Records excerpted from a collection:

%%

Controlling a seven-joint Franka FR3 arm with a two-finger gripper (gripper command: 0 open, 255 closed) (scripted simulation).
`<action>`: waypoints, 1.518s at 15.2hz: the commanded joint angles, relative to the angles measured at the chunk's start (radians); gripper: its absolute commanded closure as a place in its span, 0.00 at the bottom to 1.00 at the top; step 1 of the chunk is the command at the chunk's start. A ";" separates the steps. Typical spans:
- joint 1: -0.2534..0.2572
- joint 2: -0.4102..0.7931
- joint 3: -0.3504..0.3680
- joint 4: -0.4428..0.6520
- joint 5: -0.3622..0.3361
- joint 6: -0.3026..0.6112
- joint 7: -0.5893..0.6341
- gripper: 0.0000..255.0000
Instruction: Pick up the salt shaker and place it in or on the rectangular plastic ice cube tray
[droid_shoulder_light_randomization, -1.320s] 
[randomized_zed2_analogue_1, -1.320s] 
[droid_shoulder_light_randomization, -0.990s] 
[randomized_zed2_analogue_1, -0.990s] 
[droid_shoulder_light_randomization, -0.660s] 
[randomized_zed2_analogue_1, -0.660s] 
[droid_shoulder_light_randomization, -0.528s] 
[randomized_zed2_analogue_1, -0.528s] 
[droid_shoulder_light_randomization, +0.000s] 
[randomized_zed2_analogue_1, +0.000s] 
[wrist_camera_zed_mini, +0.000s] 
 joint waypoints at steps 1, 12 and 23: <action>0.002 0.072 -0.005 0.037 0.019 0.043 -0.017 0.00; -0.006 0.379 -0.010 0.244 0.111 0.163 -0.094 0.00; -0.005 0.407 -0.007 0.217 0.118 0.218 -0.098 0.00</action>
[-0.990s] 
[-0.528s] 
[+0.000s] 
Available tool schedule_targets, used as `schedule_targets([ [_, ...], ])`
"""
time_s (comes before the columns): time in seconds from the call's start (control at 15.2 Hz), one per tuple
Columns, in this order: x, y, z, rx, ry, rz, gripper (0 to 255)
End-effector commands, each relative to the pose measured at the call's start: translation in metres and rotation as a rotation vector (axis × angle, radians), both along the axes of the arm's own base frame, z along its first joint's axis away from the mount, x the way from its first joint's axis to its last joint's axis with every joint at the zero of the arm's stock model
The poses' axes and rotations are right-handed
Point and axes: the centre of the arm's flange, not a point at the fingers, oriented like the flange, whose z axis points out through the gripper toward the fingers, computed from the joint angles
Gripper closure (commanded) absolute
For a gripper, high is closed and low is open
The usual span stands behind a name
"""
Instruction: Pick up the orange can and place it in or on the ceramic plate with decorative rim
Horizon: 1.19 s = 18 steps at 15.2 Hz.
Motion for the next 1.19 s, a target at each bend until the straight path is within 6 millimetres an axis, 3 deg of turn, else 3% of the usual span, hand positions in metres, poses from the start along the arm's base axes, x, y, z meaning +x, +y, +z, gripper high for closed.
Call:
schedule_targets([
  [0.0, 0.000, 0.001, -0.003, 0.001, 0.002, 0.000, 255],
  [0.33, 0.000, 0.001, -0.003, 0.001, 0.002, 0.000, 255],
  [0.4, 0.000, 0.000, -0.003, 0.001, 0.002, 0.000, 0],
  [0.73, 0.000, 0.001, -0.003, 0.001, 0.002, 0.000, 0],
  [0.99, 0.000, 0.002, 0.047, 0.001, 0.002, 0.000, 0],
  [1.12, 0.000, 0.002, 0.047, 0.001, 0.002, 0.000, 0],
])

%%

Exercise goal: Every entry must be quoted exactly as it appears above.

Task response:
Controlling a seven-joint Franka FR3 arm with a two-finger gripper (gripper command: 0 open, 255 closed) (scripted simulation).
`<action>`: waypoints, 1.518s at 15.2hz: the commanded joint angles, relative to the angles measured at the chunk's start (radians); gripper: its absolute commanded closure as a place in its span, 0.00 at the bottom to 1.00 at the top; step 1 of the chunk is the command at the chunk's start. A ";" separates the steps. Typical spans:
- joint 1: -0.2534..0.2572
- joint 2: -0.4102..0.7931
- joint 3: -0.3504..0.3680
- joint 4: -0.4428..0.6520
- joint 5: -0.3622..0.3361
- joint 6: -0.3026..0.6112
- joint 7: -0.5893..0.6341
- gripper: 0.0000..255.0000
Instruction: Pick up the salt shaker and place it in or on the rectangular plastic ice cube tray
[droid_shoulder_light_randomization, -1.320s] 
[randomized_zed2_analogue_1, -1.320s] 
[droid_shoulder_light_randomization, -0.990s] 
[randomized_zed2_analogue_1, -0.990s] 
[droid_shoulder_light_randomization, -0.660s] 
[randomized_zed2_analogue_1, -0.660s] 
[droid_shoulder_light_randomization, -0.528s] 
[randomized_zed2_analogue_1, -0.528s] 
[droid_shoulder_light_randomization, +0.000s] 
[randomized_zed2_analogue_1, +0.000s] 
[wrist_camera_zed_mini, +0.000s] 
 joint waypoints at steps 1, 12 and 23: <action>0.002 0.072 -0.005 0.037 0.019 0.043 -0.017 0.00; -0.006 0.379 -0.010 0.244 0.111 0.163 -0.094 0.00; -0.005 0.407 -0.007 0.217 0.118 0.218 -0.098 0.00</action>
[-0.990s] 
[-0.528s] 
[+0.000s] 
Available tool schedule_targets, used as `schedule_targets([ [_, ...], ])`
"""
time_s (comes before the columns): time in seconds from the call's start (control at 15.2 Hz), one per tuple
Columns, in this order: x, y, z, rx, ry, rz, gripper (0 to 255)
End-effector commands, each relative to the pose measured at the call's start: translation in metres and rotation as a rotation vector (axis × angle, radians), both along the axes of the arm's own base frame, z along its first joint's axis away from the mount, x the way from its first joint's axis to its last joint's axis with every joint at the zero of the arm's stock model
The poses' axes and rotations are right-handed
Point and axes: the centre of the arm's flange, not a point at the fingers, oriented like the flange, whose z axis points out through the gripper toward the fingers, computed from the joint angles
Gripper closure (commanded) absolute
For a gripper, high is closed and low is open
The usual span stands behind a name
"""
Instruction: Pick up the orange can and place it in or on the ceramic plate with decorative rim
Horizon: 1.19 s = 18 steps at 15.2 Hz.
Motion for the next 1.19 s, a target at each bend until the straight path is within 6 millimetres an axis, 3 deg of turn, else 3% of the usual span, hand positions in metres, poses from the start along the arm's base axes, x, y, z meaning +x, +y, +z, gripper high for closed.
Call:
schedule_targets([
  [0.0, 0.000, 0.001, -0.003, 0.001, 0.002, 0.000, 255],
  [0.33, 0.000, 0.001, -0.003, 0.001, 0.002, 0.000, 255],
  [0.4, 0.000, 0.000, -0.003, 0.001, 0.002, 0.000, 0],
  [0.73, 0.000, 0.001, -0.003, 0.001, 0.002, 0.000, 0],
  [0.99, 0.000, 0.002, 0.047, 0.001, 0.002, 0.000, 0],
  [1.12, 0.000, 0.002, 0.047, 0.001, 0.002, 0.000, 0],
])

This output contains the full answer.